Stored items
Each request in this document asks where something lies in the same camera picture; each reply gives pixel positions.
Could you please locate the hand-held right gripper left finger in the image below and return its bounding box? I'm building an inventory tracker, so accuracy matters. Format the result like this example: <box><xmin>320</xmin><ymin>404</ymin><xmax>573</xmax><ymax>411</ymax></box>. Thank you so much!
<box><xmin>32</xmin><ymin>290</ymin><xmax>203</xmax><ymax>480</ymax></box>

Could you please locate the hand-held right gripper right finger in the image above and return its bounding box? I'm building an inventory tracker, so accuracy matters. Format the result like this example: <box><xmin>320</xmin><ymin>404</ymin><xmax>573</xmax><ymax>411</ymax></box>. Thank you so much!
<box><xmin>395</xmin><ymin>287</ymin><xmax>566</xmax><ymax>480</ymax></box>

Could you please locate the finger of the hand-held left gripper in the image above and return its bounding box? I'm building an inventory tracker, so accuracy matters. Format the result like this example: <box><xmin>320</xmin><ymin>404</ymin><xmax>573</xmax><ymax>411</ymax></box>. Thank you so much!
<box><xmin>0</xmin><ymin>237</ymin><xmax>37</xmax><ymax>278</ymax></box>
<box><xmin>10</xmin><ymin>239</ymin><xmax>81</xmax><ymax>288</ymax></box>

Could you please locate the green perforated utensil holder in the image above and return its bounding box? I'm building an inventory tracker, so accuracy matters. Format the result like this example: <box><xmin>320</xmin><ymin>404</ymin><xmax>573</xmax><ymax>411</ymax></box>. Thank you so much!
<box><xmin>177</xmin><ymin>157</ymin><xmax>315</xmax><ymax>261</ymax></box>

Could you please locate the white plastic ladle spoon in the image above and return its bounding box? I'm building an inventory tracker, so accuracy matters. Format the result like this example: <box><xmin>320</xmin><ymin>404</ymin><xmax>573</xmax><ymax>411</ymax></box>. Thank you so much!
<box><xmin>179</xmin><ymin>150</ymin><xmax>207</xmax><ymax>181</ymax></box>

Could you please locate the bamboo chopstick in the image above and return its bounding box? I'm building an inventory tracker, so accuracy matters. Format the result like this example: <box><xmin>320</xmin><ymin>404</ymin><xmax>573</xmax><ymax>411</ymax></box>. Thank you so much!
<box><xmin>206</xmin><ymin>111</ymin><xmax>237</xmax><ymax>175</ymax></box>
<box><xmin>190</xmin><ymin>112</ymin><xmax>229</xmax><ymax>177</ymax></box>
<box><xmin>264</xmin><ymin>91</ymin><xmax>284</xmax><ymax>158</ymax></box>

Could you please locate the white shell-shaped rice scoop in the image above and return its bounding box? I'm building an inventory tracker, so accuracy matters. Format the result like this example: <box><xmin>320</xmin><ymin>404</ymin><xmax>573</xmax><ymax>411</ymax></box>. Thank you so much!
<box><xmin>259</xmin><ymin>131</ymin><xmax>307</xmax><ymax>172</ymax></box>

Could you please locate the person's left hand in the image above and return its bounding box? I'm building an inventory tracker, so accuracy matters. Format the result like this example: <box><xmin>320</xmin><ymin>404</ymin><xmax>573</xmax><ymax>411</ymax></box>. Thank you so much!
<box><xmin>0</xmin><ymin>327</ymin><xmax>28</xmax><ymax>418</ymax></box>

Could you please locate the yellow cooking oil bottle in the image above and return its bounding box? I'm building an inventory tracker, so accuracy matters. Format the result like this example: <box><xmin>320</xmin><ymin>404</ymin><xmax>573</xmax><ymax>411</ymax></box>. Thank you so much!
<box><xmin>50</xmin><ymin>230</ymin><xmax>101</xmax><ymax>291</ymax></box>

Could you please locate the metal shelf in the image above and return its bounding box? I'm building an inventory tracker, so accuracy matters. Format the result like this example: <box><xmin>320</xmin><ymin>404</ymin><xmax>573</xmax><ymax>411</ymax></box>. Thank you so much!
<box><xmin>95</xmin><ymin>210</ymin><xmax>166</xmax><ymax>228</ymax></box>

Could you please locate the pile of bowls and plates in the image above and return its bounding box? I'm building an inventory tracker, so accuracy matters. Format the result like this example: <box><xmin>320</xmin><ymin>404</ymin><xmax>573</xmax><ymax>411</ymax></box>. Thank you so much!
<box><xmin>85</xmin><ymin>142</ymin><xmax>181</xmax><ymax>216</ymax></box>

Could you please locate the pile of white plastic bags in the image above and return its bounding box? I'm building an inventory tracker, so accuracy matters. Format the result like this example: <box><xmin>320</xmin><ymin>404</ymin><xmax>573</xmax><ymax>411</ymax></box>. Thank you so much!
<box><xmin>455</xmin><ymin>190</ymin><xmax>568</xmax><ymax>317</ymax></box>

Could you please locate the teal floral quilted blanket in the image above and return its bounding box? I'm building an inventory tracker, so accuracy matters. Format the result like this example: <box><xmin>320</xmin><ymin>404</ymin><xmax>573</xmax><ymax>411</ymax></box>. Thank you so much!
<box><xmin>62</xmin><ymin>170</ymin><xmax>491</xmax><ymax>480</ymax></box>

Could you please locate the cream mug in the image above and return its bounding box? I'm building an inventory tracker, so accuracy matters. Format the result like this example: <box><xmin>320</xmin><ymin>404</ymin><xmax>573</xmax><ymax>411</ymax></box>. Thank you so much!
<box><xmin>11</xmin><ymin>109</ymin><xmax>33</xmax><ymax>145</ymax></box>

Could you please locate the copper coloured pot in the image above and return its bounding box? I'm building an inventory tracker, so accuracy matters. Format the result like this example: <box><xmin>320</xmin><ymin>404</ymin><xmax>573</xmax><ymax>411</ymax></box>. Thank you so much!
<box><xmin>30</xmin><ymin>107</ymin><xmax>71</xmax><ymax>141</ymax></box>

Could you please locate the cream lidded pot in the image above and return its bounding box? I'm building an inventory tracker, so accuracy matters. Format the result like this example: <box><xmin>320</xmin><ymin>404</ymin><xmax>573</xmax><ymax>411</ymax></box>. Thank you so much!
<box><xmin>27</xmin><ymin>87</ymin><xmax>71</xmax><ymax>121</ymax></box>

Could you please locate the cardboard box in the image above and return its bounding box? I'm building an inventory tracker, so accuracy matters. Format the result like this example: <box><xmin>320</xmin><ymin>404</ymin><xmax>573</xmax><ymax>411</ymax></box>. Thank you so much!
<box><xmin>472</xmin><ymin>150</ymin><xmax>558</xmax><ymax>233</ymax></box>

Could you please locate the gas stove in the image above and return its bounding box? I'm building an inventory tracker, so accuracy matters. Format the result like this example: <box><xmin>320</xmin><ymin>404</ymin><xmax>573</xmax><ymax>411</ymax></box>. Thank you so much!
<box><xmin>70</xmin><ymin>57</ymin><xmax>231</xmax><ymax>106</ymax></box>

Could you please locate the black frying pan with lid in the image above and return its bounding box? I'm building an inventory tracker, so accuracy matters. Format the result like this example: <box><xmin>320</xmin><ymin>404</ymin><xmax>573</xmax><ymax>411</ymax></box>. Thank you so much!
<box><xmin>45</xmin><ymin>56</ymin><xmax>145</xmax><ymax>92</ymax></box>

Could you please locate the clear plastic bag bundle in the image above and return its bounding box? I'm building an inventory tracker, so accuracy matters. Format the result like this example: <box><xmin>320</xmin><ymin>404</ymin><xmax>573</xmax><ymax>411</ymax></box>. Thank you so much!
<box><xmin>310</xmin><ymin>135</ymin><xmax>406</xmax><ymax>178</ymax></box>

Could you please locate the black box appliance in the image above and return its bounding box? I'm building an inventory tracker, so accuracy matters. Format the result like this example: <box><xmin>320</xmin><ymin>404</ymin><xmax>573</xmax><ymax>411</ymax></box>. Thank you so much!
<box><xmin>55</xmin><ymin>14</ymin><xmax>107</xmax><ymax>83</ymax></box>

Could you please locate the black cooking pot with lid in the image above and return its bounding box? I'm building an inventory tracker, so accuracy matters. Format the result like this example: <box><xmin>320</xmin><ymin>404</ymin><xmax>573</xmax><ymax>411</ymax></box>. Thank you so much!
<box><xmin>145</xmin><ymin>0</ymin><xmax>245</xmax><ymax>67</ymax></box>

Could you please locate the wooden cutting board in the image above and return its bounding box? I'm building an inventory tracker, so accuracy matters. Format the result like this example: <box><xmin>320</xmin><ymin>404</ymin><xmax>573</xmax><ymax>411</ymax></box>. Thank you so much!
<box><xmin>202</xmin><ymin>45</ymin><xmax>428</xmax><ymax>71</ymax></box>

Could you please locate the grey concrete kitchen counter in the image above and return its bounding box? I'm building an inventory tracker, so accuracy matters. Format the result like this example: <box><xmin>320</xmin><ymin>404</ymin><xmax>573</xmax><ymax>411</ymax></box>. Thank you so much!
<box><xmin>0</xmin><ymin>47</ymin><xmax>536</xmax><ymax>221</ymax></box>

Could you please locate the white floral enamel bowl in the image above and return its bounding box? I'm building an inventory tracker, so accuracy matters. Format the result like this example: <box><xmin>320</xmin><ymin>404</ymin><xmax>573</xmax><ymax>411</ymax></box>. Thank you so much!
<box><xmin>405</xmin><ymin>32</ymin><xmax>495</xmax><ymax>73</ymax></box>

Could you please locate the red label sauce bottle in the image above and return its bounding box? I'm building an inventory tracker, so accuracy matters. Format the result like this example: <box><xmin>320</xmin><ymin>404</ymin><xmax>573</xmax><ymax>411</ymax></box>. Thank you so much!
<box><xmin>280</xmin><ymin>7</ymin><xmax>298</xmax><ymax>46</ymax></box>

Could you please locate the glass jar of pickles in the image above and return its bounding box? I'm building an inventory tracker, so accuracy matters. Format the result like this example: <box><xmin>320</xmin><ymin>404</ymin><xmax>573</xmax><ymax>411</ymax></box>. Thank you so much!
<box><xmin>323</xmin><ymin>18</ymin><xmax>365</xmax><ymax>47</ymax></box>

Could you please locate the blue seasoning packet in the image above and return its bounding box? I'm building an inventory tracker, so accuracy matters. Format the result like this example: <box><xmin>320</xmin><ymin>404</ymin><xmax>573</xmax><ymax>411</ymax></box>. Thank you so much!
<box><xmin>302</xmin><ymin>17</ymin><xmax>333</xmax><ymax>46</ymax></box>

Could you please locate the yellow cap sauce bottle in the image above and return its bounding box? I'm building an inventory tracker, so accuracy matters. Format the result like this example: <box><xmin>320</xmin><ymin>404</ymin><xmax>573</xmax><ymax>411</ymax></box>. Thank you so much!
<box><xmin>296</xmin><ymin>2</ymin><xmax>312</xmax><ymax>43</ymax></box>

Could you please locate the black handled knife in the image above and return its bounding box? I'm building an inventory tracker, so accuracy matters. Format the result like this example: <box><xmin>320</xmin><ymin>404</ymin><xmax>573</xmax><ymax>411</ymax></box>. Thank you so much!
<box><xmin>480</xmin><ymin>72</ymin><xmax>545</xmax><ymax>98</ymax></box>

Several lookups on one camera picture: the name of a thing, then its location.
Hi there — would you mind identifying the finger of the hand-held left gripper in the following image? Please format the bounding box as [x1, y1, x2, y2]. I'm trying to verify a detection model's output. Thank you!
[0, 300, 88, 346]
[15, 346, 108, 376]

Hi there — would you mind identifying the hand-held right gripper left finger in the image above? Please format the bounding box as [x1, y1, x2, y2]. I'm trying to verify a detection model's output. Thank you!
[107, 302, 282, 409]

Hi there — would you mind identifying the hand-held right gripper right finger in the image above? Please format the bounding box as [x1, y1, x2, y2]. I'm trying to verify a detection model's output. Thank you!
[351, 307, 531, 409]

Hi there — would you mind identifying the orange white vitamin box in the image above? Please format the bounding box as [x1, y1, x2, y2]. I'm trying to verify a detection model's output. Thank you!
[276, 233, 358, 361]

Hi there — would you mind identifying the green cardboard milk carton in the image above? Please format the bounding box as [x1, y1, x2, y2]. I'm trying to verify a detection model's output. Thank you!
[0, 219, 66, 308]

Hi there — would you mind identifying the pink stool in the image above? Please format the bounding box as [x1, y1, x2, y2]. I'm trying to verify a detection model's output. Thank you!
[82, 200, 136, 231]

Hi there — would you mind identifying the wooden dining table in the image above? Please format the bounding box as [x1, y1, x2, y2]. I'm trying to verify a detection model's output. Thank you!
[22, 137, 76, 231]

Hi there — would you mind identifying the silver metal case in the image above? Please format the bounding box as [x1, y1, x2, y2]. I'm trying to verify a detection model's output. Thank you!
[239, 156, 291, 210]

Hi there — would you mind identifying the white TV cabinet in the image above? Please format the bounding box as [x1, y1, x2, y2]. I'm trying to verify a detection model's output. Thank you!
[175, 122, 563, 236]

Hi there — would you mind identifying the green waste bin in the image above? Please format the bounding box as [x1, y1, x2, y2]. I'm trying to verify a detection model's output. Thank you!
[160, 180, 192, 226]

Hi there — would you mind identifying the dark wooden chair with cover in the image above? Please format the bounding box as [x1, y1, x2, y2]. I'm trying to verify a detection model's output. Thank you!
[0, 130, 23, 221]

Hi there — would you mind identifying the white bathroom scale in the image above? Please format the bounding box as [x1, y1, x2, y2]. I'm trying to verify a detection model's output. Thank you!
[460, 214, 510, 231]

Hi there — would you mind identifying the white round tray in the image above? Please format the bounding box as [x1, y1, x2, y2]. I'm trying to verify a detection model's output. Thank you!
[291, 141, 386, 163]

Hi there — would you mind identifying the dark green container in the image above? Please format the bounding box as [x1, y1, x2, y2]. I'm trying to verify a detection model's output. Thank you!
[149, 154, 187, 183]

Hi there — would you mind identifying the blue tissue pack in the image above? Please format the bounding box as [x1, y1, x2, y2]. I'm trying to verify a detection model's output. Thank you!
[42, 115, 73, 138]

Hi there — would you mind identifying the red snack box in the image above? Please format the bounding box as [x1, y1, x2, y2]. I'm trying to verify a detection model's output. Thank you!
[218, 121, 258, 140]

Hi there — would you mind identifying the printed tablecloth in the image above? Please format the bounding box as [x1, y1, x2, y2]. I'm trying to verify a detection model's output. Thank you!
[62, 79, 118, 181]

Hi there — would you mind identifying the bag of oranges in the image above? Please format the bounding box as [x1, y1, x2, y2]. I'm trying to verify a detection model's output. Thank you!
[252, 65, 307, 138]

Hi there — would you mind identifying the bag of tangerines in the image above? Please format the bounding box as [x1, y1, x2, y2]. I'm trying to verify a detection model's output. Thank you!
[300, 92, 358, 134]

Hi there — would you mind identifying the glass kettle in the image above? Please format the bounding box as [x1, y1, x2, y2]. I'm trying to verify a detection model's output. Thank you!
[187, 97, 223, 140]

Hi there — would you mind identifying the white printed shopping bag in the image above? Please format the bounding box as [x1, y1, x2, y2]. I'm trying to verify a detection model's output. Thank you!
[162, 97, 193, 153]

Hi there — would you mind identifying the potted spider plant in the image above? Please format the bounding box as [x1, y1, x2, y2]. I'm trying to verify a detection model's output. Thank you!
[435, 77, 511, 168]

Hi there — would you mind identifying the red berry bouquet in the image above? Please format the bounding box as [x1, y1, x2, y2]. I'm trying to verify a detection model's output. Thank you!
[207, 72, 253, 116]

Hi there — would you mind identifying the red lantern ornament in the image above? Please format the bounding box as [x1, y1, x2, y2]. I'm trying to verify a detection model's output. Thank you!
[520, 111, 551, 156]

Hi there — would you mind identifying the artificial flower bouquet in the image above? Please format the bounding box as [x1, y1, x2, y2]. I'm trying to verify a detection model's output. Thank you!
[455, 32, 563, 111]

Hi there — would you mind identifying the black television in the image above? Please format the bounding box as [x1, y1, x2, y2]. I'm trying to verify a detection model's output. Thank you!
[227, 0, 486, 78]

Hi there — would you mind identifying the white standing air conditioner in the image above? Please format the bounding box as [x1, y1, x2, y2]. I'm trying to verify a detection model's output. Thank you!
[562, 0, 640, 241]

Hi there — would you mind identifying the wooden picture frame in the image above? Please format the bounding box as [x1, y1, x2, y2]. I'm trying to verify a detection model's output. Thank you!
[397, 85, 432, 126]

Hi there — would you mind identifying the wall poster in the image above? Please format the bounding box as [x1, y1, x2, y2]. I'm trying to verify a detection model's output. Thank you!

▶ Directions: Your output must be the exact lines from the one containing "Hi there — would you mind identifying the potted" through the end of the data above, both included, and nothing more.

▶ Task solution:
Hi there — would you mind identifying the potted spider plant in the image above? Please format the bounding box as [x1, y1, x2, y2]. I'm trying to verify a detection model's output. Thank you!
[435, 77, 511, 168]

Hi there — would you mind identifying the red berry bouquet in the image above? Please format the bounding box as [x1, y1, x2, y2]. I'm trying to verify a detection model's output. Thank you!
[207, 72, 253, 116]

Hi there — would you mind identifying the red lantern ornament in the image above? Please format the bounding box as [x1, y1, x2, y2]. I'm trying to verify a detection model's output. Thank you!
[520, 111, 551, 156]

Hi there — would you mind identifying the artificial flower bouquet in the image above? Please format the bounding box as [x1, y1, x2, y2]. I'm trying to verify a detection model's output. Thank you!
[455, 32, 563, 111]

Hi there — would you mind identifying the black television in the image above? Please format the bounding box as [x1, y1, x2, y2]. I'm trying to verify a detection model's output. Thank you!
[227, 0, 486, 78]

Hi there — would you mind identifying the white standing air conditioner in the image above? Please format the bounding box as [x1, y1, x2, y2]. I'm trying to verify a detection model's output. Thank you!
[562, 0, 640, 241]

Hi there — would you mind identifying the wooden picture frame in the image above? Please format the bounding box as [x1, y1, x2, y2]. I'm trying to verify a detection model's output. Thank you!
[397, 85, 432, 126]

Hi there — would you mind identifying the wall poster in the image above? Please format the bounding box as [x1, y1, x2, y2]. I'm trying to verify a detection model's output. Thank you!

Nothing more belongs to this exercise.